## Task:
Output exactly, in the material below, the lines from the one with "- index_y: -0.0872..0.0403" through the one with "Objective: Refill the". Omit all pictures.

--- START ---

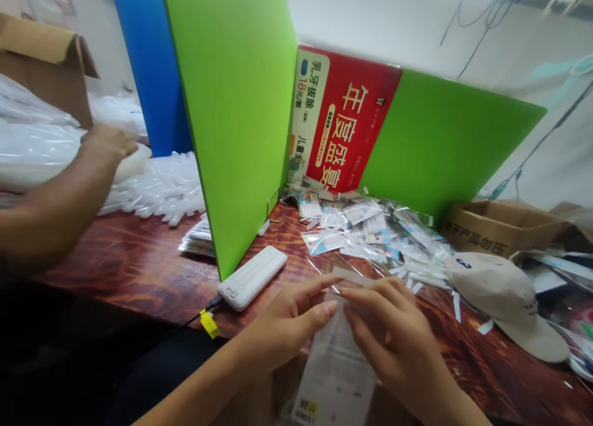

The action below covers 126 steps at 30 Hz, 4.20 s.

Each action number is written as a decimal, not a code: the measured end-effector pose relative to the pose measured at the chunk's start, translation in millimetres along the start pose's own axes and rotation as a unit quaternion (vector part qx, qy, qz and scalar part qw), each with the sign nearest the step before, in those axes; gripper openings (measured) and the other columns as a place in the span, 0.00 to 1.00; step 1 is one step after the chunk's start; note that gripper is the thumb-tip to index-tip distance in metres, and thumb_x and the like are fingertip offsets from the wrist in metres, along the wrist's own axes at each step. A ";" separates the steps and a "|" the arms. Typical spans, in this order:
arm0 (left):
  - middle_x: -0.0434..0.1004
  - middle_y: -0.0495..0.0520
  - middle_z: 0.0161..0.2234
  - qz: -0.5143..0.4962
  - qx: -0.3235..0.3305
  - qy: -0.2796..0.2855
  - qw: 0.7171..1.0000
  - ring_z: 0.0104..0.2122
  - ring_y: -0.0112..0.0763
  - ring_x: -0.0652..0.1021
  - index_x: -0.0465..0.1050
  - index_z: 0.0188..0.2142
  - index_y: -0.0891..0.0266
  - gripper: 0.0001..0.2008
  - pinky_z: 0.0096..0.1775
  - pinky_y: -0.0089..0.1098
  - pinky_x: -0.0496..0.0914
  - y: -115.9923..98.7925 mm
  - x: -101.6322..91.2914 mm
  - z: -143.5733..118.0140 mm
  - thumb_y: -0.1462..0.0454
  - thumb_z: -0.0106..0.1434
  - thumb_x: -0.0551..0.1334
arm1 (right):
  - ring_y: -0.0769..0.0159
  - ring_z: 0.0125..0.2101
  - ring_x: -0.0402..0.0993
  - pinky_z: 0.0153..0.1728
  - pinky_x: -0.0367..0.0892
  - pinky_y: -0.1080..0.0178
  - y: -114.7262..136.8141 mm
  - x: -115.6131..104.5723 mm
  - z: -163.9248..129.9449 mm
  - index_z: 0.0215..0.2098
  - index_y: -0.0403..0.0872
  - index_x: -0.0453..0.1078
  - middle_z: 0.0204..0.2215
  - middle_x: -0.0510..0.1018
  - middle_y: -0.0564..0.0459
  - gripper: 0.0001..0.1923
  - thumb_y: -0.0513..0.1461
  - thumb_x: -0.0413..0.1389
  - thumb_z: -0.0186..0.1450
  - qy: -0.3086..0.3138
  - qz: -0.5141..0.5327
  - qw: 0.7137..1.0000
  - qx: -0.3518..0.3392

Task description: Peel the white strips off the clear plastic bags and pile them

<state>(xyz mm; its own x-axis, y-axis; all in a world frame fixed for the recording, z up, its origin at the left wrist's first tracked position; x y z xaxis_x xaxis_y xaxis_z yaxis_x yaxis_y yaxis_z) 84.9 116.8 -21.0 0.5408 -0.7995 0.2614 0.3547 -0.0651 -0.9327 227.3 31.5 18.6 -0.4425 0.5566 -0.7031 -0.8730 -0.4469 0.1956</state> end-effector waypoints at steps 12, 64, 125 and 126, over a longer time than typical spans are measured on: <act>0.80 0.56 0.40 0.384 0.020 0.042 0.922 0.39 0.38 0.77 0.73 0.49 0.63 0.16 0.43 0.35 0.69 8.6 0.8 -1.6 0.67 0.66 0.52 | 0.58 0.35 0.66 0.37 0.61 0.58 -16.6 27.9 -6.1 0.41 0.43 0.68 0.34 0.72 0.47 0.09 0.31 0.47 0.71 0.033 -0.115 0.991 -0.053; 0.68 0.48 0.25 0.055 -0.066 -0.175 0.981 0.20 0.24 0.66 0.75 0.40 0.65 0.18 0.24 0.26 0.61 27.8 -18.7 9.8 0.55 0.54 0.63 | 0.48 0.42 0.77 0.38 0.76 0.58 -64.9 34.6 -39.2 0.36 0.48 0.74 0.39 0.80 0.43 0.26 0.59 0.61 0.52 0.033 0.285 0.875 0.390; 0.70 0.46 0.27 0.219 0.098 -0.274 0.932 0.27 0.19 0.71 0.72 0.36 0.72 0.09 0.29 0.21 0.66 16.7 -28.0 19.2 0.77 0.67 0.54 | 0.45 0.41 0.76 0.41 0.72 0.50 24.6 67.0 -90.3 0.55 0.42 0.70 0.46 0.76 0.36 0.29 0.51 0.60 0.63 0.728 0.133 0.672 0.035; 0.70 0.46 0.27 0.215 0.095 -0.273 0.933 0.27 0.19 0.71 0.71 0.35 0.71 0.09 0.28 0.21 0.66 17.1 -28.3 19.2 0.78 0.67 0.54 | 0.38 0.47 0.73 0.42 0.72 0.47 30.8 68.4 -97.7 0.62 0.41 0.63 0.53 0.70 0.31 0.41 0.53 0.65 0.57 0.733 0.127 0.668 0.026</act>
<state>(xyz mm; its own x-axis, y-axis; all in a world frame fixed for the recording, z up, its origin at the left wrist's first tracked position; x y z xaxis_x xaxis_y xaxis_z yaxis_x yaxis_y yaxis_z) 90.3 149.8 -39.5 0.9539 -0.2999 0.0093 0.1157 0.3392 -0.9336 190.2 -12.6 -90.2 0.0658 -0.8332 -0.5491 -0.8302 -0.3510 0.4331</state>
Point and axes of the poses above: each hand's wrist, its own z-axis towards the middle knuckle, its own x-axis out of the palm, y = z × x, the point moved 2 cm from there along z, towards the middle knuckle
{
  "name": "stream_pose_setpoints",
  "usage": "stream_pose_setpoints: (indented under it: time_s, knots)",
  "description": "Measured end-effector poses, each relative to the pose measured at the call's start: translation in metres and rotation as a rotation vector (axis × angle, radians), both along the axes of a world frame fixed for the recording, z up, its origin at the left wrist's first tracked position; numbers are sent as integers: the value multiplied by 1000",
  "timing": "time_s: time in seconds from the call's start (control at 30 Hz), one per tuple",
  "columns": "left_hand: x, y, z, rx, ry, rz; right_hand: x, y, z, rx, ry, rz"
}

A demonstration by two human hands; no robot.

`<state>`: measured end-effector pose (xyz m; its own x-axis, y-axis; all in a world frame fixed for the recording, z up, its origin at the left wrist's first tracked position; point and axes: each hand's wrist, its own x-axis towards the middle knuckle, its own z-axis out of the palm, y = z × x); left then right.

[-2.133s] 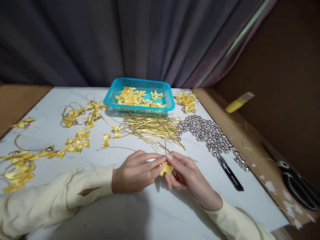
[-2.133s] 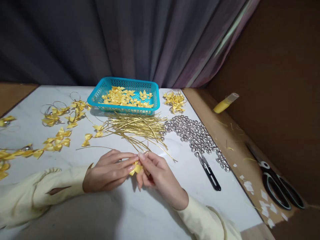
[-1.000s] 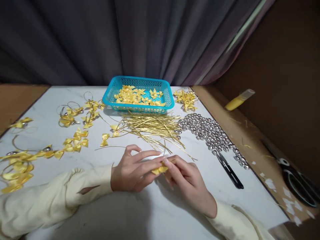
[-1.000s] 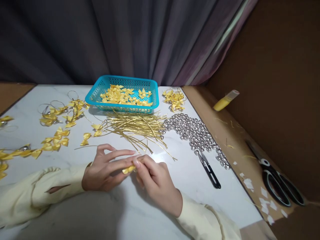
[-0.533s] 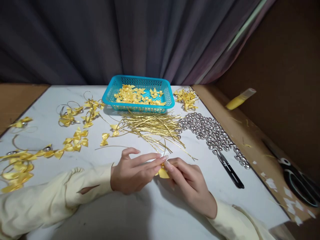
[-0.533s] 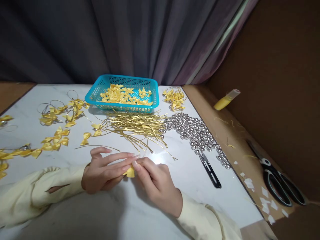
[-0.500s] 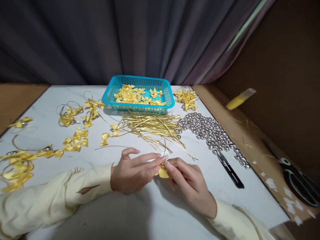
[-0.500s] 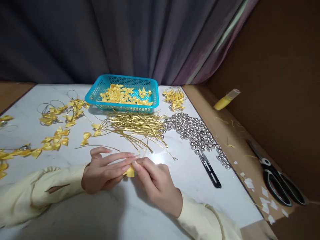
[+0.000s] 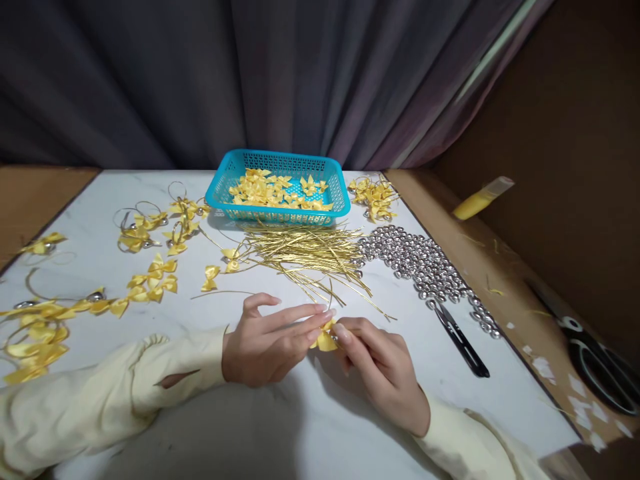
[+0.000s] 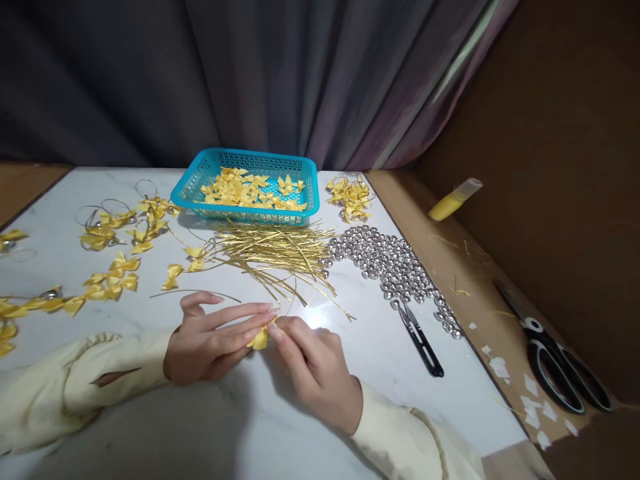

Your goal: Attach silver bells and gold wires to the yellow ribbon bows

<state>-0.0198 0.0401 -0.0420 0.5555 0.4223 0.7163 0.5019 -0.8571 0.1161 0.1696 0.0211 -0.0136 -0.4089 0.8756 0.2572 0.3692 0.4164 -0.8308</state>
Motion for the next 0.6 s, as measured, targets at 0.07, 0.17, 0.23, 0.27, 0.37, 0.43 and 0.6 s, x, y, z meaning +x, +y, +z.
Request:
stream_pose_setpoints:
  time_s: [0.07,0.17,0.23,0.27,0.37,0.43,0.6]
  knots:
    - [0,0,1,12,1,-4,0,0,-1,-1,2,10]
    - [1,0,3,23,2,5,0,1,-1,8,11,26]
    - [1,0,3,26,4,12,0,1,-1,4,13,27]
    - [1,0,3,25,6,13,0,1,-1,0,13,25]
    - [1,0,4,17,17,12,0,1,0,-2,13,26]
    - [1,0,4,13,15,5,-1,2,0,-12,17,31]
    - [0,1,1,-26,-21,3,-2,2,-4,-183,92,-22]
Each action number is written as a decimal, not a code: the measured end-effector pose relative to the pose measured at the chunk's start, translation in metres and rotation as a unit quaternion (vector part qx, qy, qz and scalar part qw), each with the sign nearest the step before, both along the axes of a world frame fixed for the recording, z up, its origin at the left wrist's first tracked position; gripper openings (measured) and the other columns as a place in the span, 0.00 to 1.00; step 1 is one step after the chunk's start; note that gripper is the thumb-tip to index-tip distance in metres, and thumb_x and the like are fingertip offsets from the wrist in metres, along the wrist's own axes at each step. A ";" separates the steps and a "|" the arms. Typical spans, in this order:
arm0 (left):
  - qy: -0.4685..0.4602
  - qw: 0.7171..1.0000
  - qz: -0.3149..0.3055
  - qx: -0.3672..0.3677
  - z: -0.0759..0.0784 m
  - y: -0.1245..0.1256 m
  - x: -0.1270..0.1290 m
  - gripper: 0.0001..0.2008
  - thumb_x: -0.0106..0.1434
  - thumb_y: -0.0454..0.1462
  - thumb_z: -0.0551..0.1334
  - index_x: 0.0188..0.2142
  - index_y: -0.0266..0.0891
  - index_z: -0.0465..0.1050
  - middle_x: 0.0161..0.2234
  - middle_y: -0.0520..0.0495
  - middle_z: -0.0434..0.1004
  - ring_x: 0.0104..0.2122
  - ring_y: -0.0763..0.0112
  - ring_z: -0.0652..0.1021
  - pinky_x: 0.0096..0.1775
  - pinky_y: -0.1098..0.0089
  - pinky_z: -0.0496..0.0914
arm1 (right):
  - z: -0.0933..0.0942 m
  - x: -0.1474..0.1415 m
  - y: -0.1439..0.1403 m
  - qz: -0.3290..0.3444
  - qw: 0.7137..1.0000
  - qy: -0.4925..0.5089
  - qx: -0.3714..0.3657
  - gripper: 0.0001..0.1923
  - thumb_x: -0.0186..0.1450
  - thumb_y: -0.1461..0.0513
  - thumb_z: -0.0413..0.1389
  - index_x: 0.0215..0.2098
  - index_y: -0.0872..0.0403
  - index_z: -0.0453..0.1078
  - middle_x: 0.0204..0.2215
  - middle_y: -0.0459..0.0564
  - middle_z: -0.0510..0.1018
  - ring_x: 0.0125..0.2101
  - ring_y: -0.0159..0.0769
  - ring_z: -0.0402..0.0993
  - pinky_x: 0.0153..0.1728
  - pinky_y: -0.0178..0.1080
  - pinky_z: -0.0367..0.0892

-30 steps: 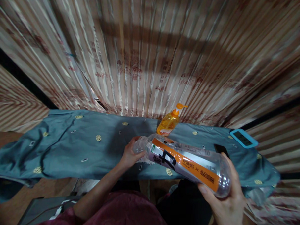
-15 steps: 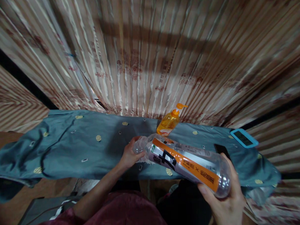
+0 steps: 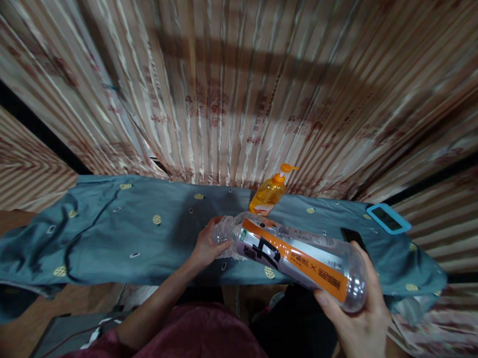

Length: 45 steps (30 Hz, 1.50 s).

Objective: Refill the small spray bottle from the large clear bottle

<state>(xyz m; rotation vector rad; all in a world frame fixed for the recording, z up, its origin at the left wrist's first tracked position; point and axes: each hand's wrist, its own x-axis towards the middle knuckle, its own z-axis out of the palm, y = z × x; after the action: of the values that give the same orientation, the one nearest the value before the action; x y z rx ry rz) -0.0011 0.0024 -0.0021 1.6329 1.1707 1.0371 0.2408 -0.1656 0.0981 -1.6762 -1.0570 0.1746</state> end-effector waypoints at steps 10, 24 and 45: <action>0.008 1.000 -0.001 0.005 0.000 0.000 0.000 0.27 0.51 0.36 0.72 0.51 0.41 0.71 0.50 0.45 0.82 0.50 0.59 0.81 0.55 0.59 0.74 | 0.004 -0.002 0.002 -0.007 1.000 -0.013 -0.008 0.53 0.51 0.45 0.70 0.69 0.52 0.59 0.67 0.59 0.66 0.65 0.69 0.61 0.66 0.70 0.50; 0.012 1.000 0.003 0.005 -0.001 0.000 0.000 0.27 0.51 0.38 0.72 0.51 0.41 0.71 0.50 0.45 0.82 0.50 0.59 0.82 0.54 0.60 0.74 | 0.000 0.000 0.001 -0.006 1.000 -0.015 -0.012 0.54 0.51 0.44 0.69 0.70 0.52 0.58 0.67 0.59 0.65 0.64 0.69 0.62 0.65 0.70 0.52; -0.003 1.000 -0.002 -0.004 0.003 0.000 0.000 0.27 0.50 0.37 0.73 0.51 0.39 0.72 0.49 0.44 0.82 0.50 0.57 0.82 0.55 0.58 0.74 | 0.002 0.000 0.000 -0.002 1.000 -0.020 -0.012 0.53 0.52 0.46 0.69 0.70 0.52 0.57 0.67 0.59 0.64 0.65 0.68 0.61 0.66 0.69 0.51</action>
<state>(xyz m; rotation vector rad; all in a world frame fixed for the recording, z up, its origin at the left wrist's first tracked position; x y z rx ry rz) -0.0006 0.0022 0.0004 1.6237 1.1655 1.0324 0.2408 -0.1659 0.1002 -1.7092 -1.0846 0.1526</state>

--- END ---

## Result for this task:
  - index_y: -0.0872..0.0403
  - index_z: -0.0453..0.1078
  - middle_x: 0.0204..0.2215
  - middle_y: -0.0459..0.0564
  - middle_z: -0.0510..0.1018
  - ring_x: 0.0125..0.2101
  - ring_y: -0.0159..0.0769
  - ring_z: -0.0402..0.0993
  - pinky_x: 0.0153..0.1728
  - pinky_y: -0.0178..0.1080
  - pinky_z: -0.0367..0.0892

-30 steps: 
-15 steps: 
+0 steps: 

Length: 45 steps (30 Hz, 1.50 s).

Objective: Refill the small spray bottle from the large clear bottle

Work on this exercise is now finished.